TASK DESCRIPTION: Reproduce word for word, from the entries below, the line with "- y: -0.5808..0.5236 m", the line with "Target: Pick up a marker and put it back", and every line between them, and nothing more.

RECORDS PROVIDED:
= = = =

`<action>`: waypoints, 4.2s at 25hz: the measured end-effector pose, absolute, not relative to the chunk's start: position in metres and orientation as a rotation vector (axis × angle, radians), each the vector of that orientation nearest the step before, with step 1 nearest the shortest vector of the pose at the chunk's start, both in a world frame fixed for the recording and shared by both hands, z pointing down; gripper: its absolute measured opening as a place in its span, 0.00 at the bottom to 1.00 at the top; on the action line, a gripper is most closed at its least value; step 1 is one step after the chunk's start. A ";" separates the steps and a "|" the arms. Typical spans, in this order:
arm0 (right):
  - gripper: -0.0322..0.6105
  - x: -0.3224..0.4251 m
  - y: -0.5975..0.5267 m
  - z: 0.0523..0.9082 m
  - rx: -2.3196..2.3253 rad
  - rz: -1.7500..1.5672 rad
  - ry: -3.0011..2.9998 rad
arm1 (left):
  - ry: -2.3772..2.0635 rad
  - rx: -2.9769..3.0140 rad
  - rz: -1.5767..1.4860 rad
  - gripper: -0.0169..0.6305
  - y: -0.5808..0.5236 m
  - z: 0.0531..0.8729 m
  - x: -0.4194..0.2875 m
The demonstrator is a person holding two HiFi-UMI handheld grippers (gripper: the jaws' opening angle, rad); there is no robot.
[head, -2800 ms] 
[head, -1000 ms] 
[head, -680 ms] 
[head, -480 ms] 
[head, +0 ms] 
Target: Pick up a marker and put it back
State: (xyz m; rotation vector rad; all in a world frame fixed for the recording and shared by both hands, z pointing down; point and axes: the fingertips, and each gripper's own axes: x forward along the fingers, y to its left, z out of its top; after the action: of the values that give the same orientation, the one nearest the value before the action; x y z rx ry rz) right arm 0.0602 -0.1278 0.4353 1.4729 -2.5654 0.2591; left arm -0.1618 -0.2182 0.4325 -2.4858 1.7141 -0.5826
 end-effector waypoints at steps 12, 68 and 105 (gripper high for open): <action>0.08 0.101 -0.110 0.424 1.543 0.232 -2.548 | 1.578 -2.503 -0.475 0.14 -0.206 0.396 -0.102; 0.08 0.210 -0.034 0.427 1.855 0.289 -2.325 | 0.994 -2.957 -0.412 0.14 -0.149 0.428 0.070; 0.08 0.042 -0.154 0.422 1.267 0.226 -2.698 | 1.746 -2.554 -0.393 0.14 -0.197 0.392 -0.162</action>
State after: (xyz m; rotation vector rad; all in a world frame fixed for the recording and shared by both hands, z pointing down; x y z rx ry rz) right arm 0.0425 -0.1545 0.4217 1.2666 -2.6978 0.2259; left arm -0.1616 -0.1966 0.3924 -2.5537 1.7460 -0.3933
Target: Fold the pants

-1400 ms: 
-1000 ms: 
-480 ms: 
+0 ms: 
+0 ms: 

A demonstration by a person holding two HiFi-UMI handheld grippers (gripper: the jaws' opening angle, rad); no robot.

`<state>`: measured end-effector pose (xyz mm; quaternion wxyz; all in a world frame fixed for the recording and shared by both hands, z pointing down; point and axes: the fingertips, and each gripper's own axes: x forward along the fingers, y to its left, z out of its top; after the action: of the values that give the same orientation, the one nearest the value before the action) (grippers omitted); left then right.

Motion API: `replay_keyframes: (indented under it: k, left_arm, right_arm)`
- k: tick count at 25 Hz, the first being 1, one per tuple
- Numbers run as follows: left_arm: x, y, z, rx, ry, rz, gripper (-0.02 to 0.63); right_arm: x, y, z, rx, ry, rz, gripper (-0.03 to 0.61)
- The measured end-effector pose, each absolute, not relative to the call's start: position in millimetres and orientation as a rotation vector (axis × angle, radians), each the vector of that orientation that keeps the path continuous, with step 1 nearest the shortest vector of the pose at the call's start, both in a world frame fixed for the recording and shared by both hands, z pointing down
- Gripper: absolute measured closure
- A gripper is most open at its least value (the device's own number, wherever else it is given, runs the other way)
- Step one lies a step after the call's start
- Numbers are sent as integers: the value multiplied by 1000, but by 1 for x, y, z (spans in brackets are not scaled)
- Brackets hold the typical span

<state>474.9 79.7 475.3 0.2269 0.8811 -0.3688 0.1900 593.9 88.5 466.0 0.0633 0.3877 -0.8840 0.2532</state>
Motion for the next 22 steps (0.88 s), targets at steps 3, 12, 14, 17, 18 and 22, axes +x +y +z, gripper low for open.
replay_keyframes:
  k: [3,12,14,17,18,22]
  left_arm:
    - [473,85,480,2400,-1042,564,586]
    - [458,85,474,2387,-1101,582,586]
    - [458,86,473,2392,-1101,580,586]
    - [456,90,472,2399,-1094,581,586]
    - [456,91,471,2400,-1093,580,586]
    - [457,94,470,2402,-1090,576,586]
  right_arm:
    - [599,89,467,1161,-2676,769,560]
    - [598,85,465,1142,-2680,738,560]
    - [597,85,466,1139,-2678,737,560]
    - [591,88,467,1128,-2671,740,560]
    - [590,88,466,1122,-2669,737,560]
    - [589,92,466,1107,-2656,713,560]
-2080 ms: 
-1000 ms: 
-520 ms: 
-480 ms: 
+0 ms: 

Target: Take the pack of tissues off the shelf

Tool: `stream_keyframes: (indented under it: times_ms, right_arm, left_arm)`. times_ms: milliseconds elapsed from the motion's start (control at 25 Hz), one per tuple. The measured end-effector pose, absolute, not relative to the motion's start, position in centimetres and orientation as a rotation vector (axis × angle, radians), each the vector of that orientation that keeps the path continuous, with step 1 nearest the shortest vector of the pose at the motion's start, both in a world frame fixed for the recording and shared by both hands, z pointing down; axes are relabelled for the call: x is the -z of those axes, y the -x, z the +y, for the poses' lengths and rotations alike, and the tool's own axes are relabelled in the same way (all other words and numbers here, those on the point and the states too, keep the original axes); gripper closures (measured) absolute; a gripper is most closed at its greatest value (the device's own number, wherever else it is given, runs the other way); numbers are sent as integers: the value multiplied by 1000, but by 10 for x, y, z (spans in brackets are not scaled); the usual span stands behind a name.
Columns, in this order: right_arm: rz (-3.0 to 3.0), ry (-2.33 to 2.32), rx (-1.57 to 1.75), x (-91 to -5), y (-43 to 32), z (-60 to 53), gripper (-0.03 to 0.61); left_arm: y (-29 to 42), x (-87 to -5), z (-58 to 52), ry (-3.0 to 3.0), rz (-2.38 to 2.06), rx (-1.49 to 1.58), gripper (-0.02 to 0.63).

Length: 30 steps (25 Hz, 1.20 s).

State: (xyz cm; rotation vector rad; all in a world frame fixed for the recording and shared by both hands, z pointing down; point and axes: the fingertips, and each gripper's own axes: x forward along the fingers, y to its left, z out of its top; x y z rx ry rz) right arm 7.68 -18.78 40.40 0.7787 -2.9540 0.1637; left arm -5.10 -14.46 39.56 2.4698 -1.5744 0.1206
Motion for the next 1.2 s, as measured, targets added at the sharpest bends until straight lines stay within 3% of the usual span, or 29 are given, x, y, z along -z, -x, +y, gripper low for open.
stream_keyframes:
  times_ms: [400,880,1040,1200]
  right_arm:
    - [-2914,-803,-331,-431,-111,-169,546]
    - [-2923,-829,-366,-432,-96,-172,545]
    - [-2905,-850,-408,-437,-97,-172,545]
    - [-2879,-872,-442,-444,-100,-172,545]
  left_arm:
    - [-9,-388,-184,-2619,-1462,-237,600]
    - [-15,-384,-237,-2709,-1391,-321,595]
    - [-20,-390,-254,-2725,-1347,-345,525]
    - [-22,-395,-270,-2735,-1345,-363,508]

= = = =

TASK RESPONSE:
  - y: -0.5808..0.5236 m
  - z: 0.0531..0.8729 m
  - x: -0.4194..0.2875 m
The demonstrator is a person holding two HiFi-UMI handheld grippers (gripper: the jaws' opening angle, rad); there is no robot.
[head, -2800 ms] 
[head, -1000 ms] 
[head, -680 ms] 
[head, -480 ms] 
[head, +0 ms] 
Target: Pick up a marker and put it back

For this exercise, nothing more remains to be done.